> PROVIDED DATA:
════════════════

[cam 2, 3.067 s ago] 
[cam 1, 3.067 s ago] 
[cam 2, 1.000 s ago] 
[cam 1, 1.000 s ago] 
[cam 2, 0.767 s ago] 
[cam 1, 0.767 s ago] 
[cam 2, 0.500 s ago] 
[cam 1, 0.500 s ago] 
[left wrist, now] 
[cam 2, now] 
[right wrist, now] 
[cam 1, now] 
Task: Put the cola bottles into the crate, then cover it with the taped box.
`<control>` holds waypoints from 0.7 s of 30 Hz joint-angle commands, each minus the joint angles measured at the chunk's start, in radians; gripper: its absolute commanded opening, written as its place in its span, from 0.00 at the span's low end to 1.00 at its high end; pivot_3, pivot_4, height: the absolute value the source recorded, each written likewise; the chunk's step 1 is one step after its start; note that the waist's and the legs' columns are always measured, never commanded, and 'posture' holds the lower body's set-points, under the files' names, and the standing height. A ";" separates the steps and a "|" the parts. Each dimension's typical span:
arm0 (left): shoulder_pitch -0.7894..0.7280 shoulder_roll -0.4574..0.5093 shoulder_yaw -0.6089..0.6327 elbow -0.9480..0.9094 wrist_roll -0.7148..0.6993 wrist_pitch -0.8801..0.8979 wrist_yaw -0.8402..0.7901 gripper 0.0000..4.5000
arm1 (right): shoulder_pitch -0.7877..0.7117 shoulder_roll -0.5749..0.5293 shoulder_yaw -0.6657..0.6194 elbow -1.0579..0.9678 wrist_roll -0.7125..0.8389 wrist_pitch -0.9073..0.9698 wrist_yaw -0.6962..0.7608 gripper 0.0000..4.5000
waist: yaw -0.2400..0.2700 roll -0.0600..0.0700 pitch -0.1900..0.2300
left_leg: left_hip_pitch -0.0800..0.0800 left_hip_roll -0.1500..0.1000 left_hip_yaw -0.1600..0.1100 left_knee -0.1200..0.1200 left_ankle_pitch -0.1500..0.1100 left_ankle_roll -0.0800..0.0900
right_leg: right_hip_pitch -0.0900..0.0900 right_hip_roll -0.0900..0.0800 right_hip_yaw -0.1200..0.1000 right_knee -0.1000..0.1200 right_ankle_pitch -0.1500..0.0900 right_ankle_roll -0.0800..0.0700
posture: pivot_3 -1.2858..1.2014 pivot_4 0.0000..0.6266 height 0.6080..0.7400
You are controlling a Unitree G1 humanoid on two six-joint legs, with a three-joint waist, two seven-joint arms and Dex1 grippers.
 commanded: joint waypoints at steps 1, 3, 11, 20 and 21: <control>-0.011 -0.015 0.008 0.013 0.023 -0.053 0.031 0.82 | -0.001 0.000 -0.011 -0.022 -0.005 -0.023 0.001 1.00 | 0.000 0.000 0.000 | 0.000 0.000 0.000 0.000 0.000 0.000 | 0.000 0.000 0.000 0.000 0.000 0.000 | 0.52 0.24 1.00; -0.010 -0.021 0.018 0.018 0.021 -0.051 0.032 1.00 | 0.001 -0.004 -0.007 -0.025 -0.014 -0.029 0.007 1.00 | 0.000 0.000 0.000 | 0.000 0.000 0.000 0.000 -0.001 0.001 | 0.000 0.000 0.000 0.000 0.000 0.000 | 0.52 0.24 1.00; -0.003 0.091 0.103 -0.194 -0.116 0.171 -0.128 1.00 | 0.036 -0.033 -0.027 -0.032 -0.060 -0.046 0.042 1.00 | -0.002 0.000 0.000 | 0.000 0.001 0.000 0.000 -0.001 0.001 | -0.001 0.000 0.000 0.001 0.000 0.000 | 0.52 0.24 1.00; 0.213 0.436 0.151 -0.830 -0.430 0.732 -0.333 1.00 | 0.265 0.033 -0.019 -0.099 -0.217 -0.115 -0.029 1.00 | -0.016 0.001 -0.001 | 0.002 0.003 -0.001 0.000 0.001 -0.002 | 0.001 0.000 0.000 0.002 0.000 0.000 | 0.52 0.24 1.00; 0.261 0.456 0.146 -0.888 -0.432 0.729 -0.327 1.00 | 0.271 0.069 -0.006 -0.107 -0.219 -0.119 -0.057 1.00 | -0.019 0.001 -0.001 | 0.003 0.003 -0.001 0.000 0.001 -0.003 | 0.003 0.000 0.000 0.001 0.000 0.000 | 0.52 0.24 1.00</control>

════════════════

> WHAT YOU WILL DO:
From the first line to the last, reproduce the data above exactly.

> WRITTEN ANSWER:
[cam 2, 3.067 s ago] 
[cam 1, 3.067 s ago] 
[cam 2, 1.000 s ago] 
[cam 1, 1.000 s ago] 
[cam 2, 0.767 s ago] 
[cam 1, 0.767 s ago] 
[cam 2, 0.500 s ago] 
[cam 1, 0.500 s ago] 
[left wrist, now] 
[cam 2, now] 
[right wrist, now] 
[cam 1, now] 
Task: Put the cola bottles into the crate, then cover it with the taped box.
`<control>` holds waypoints from 0.7 s of 30 Hz joint-angle commands, each minus the joint angles measured at the chunk's start, in radians; gripper: its absolute commanded opening, written as its place in its span, from 0.00 at the span's low end to 1.00 at its high end; pivot_3, pivot_4, height: the absolute value the source recorded, each written likewise; the chunk's step 1 is one step after its start; note that the waist's and the legs' columns are always measured, never commanded, and 'posture' holds the lower body's set-points, under the files' names, and the standing height. A ";" separates the steps and a "|" the parts. Each dimension's typical span:
arm0 (left): shoulder_pitch -0.7894..0.7280 shoulder_roll -0.4574..0.5093 shoulder_yaw -0.6089..0.6327 elbow -0.9480..0.9094 wrist_roll -0.7148..0.6993 wrist_pitch -0.8801..0.8979 wrist_yaw -0.8402..0.7901 gripper 0.0000..4.5000
arm1 (right): shoulder_pitch -0.7877..0.7117 shoulder_roll -0.5749..0.5293 shoulder_yaw -0.6657..0.6194 elbow -1.0579..0.9678 wrist_roll -0.7125..0.8389 wrist_pitch -0.9073..0.9698 wrist_yaw -0.6962..0.7608 gripper 0.0000..4.5000
waist: yaw -0.2400..0.2700 roll -0.0600..0.0700 pitch -0.1900..0.2300
left_leg: left_hip_pitch -0.0800..0.0800 left_hip_roll -0.1500..0.1000 left_hip_yaw -0.1600..0.1100 left_knee -0.1200..0.1200 left_ankle_pitch -0.1500..0.1100 left_ankle_roll -0.0800..0.0900
right_leg: right_hip_pitch -0.0900..0.0900 right_hip_roll -0.0900..0.0800 right_hip_yaw -0.1200..0.1000 right_knee -0.1000..0.1200 right_ankle_pitch -0.1500..0.0900 right_ankle_roll -0.0800..0.0700
posture: pivot_3 -1.2858..1.2014 pivot_4 0.0000..0.6266 height 0.6080..0.7400
You are controlling a Unitree G1 humanoid on two six-joint legs, with a three-joint waist, two seven-joint arms and Dex1 grippers.
 commanded: joint waypoints at steps 1, 3, 11, 20 and 21: <control>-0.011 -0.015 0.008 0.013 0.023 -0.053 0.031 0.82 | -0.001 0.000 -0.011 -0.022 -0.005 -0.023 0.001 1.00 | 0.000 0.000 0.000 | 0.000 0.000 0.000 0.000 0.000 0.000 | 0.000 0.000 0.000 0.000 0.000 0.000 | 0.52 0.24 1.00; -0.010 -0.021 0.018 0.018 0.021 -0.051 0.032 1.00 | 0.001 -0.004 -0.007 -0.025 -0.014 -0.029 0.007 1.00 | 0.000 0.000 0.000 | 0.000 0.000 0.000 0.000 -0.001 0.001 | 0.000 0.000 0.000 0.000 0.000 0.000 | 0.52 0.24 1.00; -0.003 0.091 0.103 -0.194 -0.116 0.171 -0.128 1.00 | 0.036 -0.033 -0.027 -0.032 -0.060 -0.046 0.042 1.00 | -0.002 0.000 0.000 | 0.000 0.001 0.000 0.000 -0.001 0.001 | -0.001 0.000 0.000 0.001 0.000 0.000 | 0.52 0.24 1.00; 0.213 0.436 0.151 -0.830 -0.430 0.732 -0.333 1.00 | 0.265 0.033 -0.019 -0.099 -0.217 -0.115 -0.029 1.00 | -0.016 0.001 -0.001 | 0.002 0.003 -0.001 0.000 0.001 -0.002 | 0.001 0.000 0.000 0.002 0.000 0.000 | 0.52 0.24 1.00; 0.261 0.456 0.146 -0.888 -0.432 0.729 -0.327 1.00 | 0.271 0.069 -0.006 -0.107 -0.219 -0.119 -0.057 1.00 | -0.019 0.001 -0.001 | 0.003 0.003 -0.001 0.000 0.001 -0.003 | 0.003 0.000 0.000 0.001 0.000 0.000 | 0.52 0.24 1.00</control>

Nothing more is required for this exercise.